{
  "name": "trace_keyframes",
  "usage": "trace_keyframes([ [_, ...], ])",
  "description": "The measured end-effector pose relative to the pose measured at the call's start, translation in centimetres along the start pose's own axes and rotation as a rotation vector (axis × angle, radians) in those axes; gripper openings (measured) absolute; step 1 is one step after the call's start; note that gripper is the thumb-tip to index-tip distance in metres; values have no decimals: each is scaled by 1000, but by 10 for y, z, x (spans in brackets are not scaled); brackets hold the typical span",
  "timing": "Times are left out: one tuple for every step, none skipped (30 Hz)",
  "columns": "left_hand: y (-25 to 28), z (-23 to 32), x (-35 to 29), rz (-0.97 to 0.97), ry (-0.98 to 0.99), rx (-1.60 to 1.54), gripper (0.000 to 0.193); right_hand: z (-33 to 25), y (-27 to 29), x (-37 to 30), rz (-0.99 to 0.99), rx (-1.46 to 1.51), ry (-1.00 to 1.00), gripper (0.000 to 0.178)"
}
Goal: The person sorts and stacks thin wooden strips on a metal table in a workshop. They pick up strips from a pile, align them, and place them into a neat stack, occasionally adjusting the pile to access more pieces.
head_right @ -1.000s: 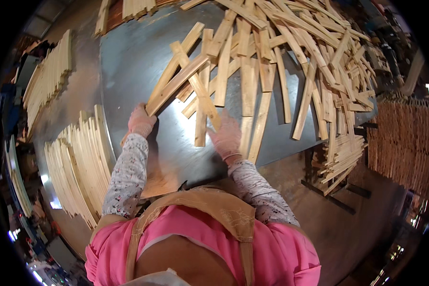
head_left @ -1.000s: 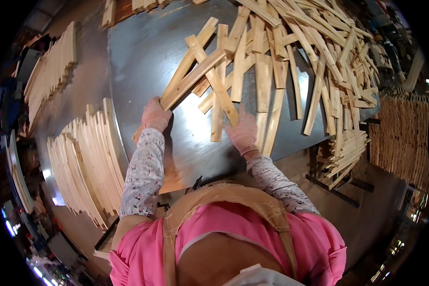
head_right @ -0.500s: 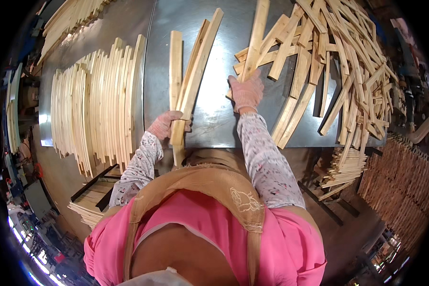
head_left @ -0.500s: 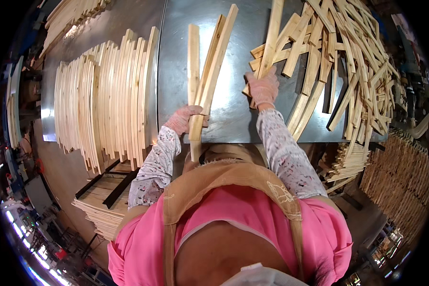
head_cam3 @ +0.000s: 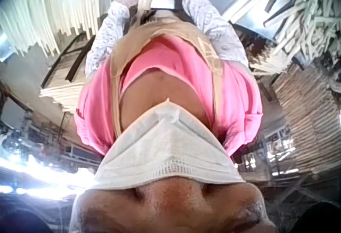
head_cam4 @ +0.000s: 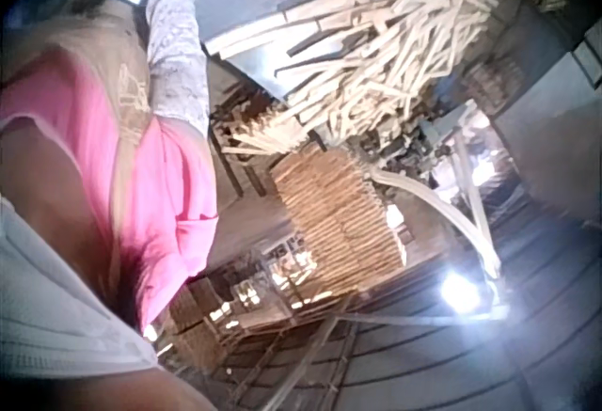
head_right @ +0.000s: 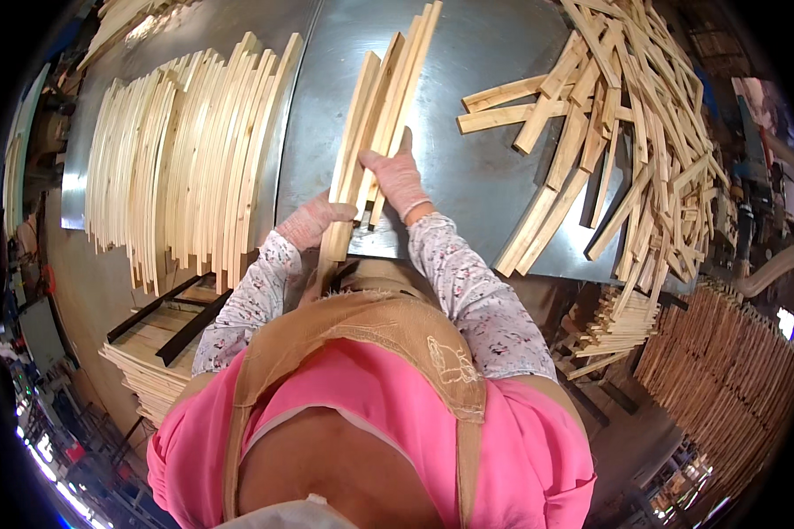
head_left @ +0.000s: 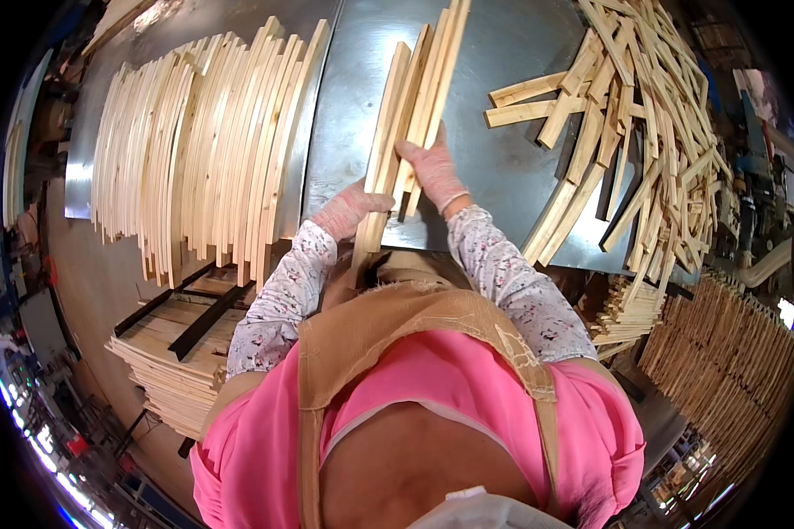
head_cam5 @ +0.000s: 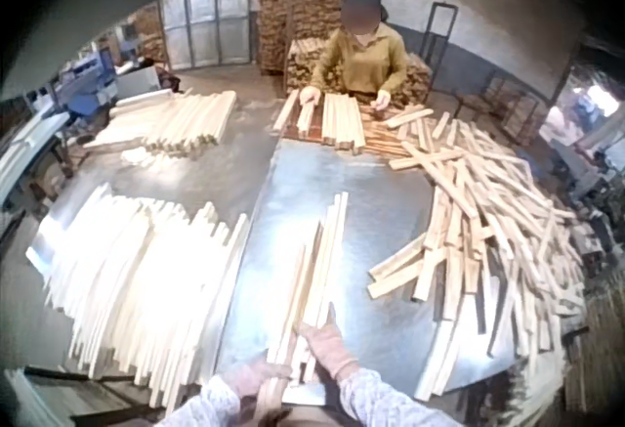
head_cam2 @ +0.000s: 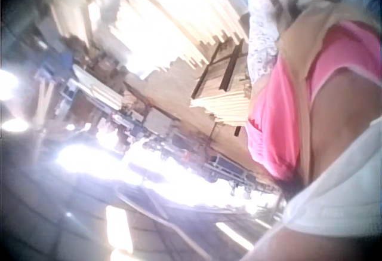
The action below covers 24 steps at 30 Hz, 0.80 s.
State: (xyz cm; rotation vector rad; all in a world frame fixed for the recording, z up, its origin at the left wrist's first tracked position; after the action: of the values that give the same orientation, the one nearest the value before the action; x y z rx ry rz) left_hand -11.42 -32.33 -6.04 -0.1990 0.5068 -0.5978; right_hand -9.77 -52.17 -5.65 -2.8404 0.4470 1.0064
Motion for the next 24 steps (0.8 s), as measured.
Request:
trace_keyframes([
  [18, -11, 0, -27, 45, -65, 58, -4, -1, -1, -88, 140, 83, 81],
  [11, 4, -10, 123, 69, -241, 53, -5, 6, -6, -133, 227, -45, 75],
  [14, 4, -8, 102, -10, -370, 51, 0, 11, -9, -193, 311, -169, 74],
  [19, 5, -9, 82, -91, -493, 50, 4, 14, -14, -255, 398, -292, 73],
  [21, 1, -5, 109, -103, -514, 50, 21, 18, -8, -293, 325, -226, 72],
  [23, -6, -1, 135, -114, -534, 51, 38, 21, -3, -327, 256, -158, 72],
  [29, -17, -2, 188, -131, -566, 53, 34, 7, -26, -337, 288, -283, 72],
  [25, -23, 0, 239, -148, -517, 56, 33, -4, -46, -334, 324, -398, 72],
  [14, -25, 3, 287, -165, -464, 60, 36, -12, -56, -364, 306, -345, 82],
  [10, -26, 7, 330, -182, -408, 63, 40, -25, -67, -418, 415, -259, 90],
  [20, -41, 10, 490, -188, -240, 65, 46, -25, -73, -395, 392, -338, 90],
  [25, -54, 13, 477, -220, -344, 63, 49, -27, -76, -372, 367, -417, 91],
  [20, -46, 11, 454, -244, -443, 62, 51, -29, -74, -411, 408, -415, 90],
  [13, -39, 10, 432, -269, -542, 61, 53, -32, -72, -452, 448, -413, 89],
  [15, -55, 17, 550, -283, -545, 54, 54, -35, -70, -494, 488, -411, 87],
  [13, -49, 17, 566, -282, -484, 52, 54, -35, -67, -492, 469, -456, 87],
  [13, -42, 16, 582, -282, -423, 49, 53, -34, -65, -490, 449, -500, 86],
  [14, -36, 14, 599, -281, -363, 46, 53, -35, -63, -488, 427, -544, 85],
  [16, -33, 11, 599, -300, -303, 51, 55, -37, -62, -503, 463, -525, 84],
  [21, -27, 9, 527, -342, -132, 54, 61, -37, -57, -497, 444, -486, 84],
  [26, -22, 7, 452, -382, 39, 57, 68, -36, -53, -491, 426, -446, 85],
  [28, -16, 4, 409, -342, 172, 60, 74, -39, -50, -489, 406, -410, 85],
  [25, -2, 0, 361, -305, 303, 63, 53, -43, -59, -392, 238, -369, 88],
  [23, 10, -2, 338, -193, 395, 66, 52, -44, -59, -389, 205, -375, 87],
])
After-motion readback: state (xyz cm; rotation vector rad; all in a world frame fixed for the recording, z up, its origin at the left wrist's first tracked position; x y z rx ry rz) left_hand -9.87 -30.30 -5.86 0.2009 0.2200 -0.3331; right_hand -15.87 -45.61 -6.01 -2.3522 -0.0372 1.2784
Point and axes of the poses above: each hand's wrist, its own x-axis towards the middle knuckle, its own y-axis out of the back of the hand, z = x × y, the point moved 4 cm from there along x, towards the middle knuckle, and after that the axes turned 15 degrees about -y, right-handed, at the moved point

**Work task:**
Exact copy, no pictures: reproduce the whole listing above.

**Answer for this exercise:**
{
  "name": "trace_keyframes",
  "usage": "trace_keyframes([ [_, ...], ])",
  "description": "The measured end-effector pose relative to the pose measured at the call's start, translation in centimetres along the start pose's own axes and rotation as a rotation vector (axis × angle, radians) in those axes; gripper openings (measured) absolute; step 1 is one step after the call's start; note that gripper is the thumb-tip to index-tip distance in metres; values have no decimals: each is scaled by 1000, but by 10 for y, z, x (spans in brackets are not scaled); brackets hold the typical span",
  "timing": "Times are left out: one tuple for every step, none skipped (30 Hz)",
  "columns": "left_hand: y (-25 to 28), z (-23 to 32), x (-35 to 29), rz (-0.97 to 0.97), ry (-0.98 to 0.99), rx (-1.60 to 1.54), gripper (0.000 to 0.193); right_hand: z (-33 to 25), y (-27 to 29), x (-37 to 30), rz (-0.99 to 0.99), rx (-1.46 to 1.51), ry (-1.00 to 1.00), gripper (0.000 to 0.178)"
}
Goal: The person sorts and stacks thin wooden strips on a metal table in a workshop. They pick up strips from a pile, align them, and place them into a neat stack, occasionally adjusting the pile to access more pieces.
head_right @ -1.000s: 
head_left @ -1.000s: 
head_right @ -0.500s: 
head_left @ -0.500s: 
head_cam3 @ +0.000s: 
head_cam4 @ +0.000s: 
head_right @ +0.000s: 
head_left @ +0.000s: 
head_cam5 @ +0.000s: 
head_cam2 @ +0.000s: 
The action below covers 24 steps at 30 Hz, 0.80 s.
State: (xyz cm; rotation vector rad; all in a world frame fixed for the recording, z up, its origin at the left wrist's first tracked position; after the action: of the values that give the same orientation, the one nearest the value before the action; x y z rx ry rz) left_hand -11.42 -32.33 -6.04 -0.1990 0.5068 -0.5978; right_hand -9.77 -52.17 -5.65 -2.8404 0.4470 1.0064
Motion for the next 24 steps (0.8 s), as measured.
Request:
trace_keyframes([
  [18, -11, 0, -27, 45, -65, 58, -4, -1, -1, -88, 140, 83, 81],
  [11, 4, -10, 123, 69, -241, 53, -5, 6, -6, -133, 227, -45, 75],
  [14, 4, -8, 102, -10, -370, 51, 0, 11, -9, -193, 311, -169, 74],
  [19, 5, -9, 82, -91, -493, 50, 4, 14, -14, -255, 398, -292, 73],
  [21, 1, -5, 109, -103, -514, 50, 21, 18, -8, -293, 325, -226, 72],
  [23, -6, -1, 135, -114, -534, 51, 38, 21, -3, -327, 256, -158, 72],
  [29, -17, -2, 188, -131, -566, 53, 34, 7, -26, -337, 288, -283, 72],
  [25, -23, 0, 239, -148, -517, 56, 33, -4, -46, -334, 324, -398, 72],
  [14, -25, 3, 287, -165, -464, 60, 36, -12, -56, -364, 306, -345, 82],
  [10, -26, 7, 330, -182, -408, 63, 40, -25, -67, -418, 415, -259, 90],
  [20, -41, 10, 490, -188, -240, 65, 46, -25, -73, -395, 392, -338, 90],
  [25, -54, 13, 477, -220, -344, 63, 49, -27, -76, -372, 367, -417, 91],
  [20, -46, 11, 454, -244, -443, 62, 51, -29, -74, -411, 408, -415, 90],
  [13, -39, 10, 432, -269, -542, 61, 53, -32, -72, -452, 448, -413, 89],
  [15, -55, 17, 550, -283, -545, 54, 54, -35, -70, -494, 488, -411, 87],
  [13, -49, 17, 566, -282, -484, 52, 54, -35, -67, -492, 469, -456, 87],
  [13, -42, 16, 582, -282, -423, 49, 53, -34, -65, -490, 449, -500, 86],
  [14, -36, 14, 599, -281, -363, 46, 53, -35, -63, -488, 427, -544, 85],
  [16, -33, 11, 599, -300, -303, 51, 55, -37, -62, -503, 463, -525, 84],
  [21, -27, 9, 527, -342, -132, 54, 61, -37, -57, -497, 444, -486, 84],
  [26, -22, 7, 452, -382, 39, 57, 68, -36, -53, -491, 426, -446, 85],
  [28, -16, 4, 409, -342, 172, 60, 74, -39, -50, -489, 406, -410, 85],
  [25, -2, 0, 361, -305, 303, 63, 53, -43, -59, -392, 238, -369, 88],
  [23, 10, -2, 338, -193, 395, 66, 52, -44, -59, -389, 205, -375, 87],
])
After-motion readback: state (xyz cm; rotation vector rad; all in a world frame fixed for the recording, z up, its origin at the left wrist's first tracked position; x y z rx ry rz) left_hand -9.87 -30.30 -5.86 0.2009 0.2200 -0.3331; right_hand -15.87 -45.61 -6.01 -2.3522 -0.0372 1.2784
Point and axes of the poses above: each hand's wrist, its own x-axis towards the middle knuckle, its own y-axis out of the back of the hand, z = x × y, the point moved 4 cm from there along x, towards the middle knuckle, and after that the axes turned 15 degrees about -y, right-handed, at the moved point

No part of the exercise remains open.